[Stored records]
--
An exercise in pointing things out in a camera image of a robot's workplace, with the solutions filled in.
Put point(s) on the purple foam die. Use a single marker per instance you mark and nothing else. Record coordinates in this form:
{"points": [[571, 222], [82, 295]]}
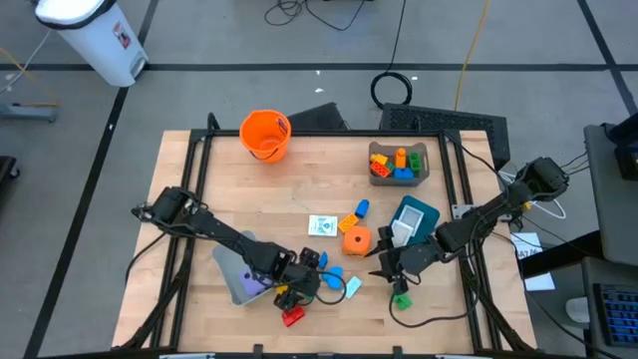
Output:
{"points": [[251, 285]]}

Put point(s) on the teal plastic bin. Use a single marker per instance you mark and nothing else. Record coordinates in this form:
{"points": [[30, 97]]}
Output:
{"points": [[429, 214]]}

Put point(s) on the tiny green toy brick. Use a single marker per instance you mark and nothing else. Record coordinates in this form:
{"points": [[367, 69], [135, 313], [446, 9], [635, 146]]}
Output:
{"points": [[391, 167]]}

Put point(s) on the orange plastic bucket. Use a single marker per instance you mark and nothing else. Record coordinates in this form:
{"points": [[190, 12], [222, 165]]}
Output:
{"points": [[264, 129]]}

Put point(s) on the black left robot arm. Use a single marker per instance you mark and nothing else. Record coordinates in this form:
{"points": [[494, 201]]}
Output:
{"points": [[219, 232]]}

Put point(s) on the flat mint toy brick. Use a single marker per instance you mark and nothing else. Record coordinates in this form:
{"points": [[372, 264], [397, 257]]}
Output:
{"points": [[353, 287]]}

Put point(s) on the white teal card deck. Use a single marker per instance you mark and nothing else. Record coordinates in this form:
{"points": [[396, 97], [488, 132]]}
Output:
{"points": [[323, 225]]}

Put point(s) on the small yellow toy brick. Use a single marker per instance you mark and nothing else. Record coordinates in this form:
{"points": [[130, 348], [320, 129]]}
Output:
{"points": [[379, 159]]}

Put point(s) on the stepped green toy brick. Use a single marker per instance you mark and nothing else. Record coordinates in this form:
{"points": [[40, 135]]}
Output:
{"points": [[402, 301]]}

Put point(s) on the black flat panel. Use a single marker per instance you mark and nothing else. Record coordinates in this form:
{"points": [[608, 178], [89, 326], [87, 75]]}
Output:
{"points": [[319, 118]]}

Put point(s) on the white paper sheet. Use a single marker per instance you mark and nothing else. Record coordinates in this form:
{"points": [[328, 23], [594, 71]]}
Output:
{"points": [[536, 279]]}

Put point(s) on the flat yellow-orange toy brick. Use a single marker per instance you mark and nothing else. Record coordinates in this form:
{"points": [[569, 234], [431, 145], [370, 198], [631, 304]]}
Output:
{"points": [[348, 223]]}

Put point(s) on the orange toy brick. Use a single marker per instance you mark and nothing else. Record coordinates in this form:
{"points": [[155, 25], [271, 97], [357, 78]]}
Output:
{"points": [[400, 157]]}

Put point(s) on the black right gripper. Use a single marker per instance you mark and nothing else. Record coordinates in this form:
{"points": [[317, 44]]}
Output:
{"points": [[404, 261]]}

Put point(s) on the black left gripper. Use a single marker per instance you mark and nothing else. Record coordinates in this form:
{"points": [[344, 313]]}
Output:
{"points": [[301, 279]]}

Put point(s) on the orange foam die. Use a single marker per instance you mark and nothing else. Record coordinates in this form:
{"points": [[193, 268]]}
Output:
{"points": [[357, 244]]}

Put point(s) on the black perforated computer case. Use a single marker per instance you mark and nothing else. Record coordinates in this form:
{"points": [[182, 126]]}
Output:
{"points": [[443, 124]]}

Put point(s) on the small green toy brick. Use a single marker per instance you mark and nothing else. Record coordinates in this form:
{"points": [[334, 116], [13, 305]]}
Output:
{"points": [[307, 300]]}

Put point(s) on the brown plastic bin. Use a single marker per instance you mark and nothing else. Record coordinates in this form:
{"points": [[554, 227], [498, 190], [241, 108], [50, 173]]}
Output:
{"points": [[423, 179]]}

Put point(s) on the silver metal bracket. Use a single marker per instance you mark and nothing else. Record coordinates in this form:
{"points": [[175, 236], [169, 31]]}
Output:
{"points": [[462, 212]]}

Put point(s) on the black metal table frame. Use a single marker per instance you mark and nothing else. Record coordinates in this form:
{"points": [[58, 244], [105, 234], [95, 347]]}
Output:
{"points": [[349, 133]]}

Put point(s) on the light grey plastic bin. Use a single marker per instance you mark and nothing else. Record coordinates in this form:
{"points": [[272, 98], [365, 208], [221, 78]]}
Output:
{"points": [[226, 261]]}

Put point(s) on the white trash can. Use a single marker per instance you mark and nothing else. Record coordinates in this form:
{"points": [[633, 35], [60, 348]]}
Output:
{"points": [[99, 40]]}

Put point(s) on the red toy brick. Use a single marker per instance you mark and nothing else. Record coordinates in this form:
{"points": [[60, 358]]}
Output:
{"points": [[293, 316]]}

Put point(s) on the large light blue brick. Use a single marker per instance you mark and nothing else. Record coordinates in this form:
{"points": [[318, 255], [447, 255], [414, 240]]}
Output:
{"points": [[333, 279]]}

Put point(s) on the black backlit keyboard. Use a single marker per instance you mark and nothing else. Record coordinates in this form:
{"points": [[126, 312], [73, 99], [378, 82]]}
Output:
{"points": [[618, 314]]}

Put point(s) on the rounded blue toy brick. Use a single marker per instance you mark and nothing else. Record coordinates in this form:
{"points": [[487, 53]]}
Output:
{"points": [[403, 174]]}

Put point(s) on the dark grey desk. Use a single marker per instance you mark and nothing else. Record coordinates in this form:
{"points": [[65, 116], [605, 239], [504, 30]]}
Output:
{"points": [[590, 279]]}

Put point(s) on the small dark blue brick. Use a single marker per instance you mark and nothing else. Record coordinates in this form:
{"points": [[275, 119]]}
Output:
{"points": [[323, 260]]}

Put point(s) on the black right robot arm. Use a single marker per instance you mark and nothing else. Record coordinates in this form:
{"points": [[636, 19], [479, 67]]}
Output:
{"points": [[478, 224]]}

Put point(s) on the red-orange toy brick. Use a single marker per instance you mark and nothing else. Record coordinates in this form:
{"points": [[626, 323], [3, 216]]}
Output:
{"points": [[380, 170]]}
--
Return only the lines running from the line with "Put point(s) on the red-orange" to the last line of the records, both included, exactly as written.

Put point(s) on the red-orange toy brick. Use a single marker per instance you mark and nothing else. Record coordinates in this form:
{"points": [[626, 323], [3, 216]]}
Output:
{"points": [[380, 170]]}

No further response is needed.